More than 40 properties were destroyed or damaged when the burn became out of control and raged across 3400 hectares.

Rather than pointing the blame on any individual, Mr Keelty said the errors that led to the bushfire were made by people making decisions beyond their expertise and using the available resources.

“Many officers are required to make decisions affecting the lives and livelihood of the community which, on the face of it, do not match their pay scale,” the report says.

The union representing most DEC employees, the Community and Public Sector Union, claims the poor resources at DEC have forced some employees to work in excessive of 36 hours without a break and many others to regularly work 20 hours.

When they finished their ordinary day job with the department they were then on-call in case of a bushfire outside of hours.

“They’ll go home and be on-call to manage a fire incident, whether it’s small or big,” state secretary Toni Walkington said.

“They’ll spend whatever amount of hours that it takes and then they’ll report back the next day and do their parks and services job.
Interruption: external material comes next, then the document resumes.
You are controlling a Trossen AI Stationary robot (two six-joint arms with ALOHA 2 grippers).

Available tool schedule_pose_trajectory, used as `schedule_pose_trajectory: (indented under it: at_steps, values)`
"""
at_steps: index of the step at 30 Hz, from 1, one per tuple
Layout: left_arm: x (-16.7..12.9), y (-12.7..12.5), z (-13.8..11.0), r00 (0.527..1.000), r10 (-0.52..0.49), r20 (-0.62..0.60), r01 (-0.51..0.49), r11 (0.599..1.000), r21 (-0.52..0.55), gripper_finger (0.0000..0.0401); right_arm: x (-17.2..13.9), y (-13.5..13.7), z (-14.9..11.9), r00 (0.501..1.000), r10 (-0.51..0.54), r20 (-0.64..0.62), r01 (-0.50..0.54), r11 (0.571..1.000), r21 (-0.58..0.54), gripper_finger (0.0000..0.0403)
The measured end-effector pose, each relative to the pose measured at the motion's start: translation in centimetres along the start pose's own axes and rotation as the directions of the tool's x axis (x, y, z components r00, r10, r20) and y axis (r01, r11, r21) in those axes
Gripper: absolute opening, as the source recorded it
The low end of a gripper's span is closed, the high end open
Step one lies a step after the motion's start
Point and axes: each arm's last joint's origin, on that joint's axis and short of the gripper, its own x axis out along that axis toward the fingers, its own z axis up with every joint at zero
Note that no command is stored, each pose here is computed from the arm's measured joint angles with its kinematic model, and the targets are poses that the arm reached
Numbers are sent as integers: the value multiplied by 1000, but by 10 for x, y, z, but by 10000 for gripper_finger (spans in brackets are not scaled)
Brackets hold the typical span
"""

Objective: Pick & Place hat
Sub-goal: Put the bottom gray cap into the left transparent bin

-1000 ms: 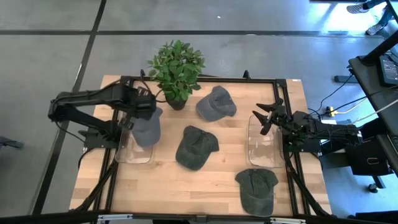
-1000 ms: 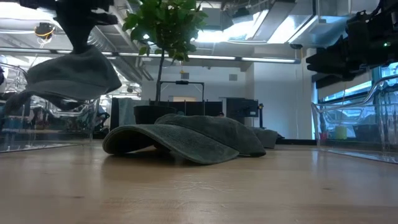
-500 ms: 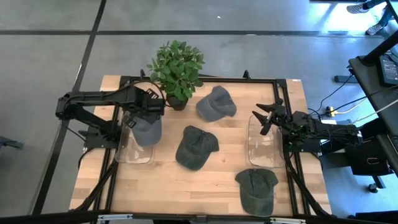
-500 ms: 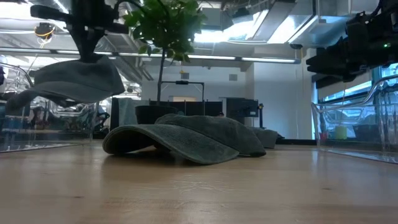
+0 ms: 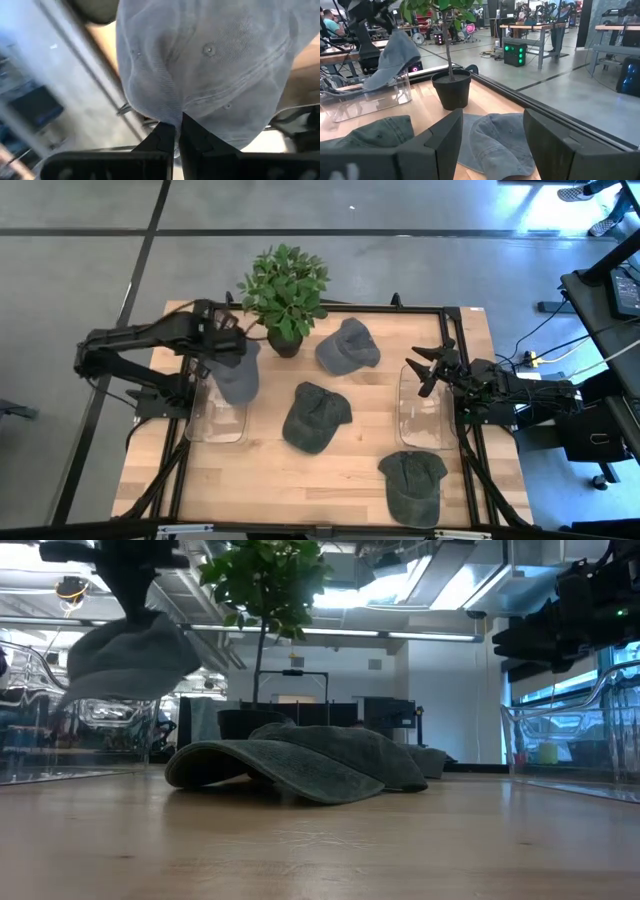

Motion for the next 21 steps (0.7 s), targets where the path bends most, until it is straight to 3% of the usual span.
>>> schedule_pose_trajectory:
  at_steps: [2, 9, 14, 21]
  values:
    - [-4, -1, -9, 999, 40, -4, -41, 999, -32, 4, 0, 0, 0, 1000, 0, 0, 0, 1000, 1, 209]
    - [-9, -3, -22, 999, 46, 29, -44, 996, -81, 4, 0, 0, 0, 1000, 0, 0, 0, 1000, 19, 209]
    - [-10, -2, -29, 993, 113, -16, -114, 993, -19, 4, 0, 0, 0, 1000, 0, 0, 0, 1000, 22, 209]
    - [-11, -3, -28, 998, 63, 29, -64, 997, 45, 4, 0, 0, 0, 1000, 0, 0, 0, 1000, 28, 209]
So they don’t get breaks and that’s because DEC isn’t funded to have more people in those fire roles.”

Ms Walkington said their jobs also were made more difficult because of a lack of technology, including no electronic operational processes, meaning staff still had to do paperwork by hand.

They were also reluctant to put themselves on the on-call roster or take responsibility for fires because some employees had been publicly named and identified during the Margaret River inquiry.

“The spotlight is on them and criticisms have been made,” Ms Walkington said.

August-Margaret River Shire Mayor Ray Colyer said DEC employees now feared walking the street in their work uniforms following community outrage over the department’s failure to contain the prescribed burn.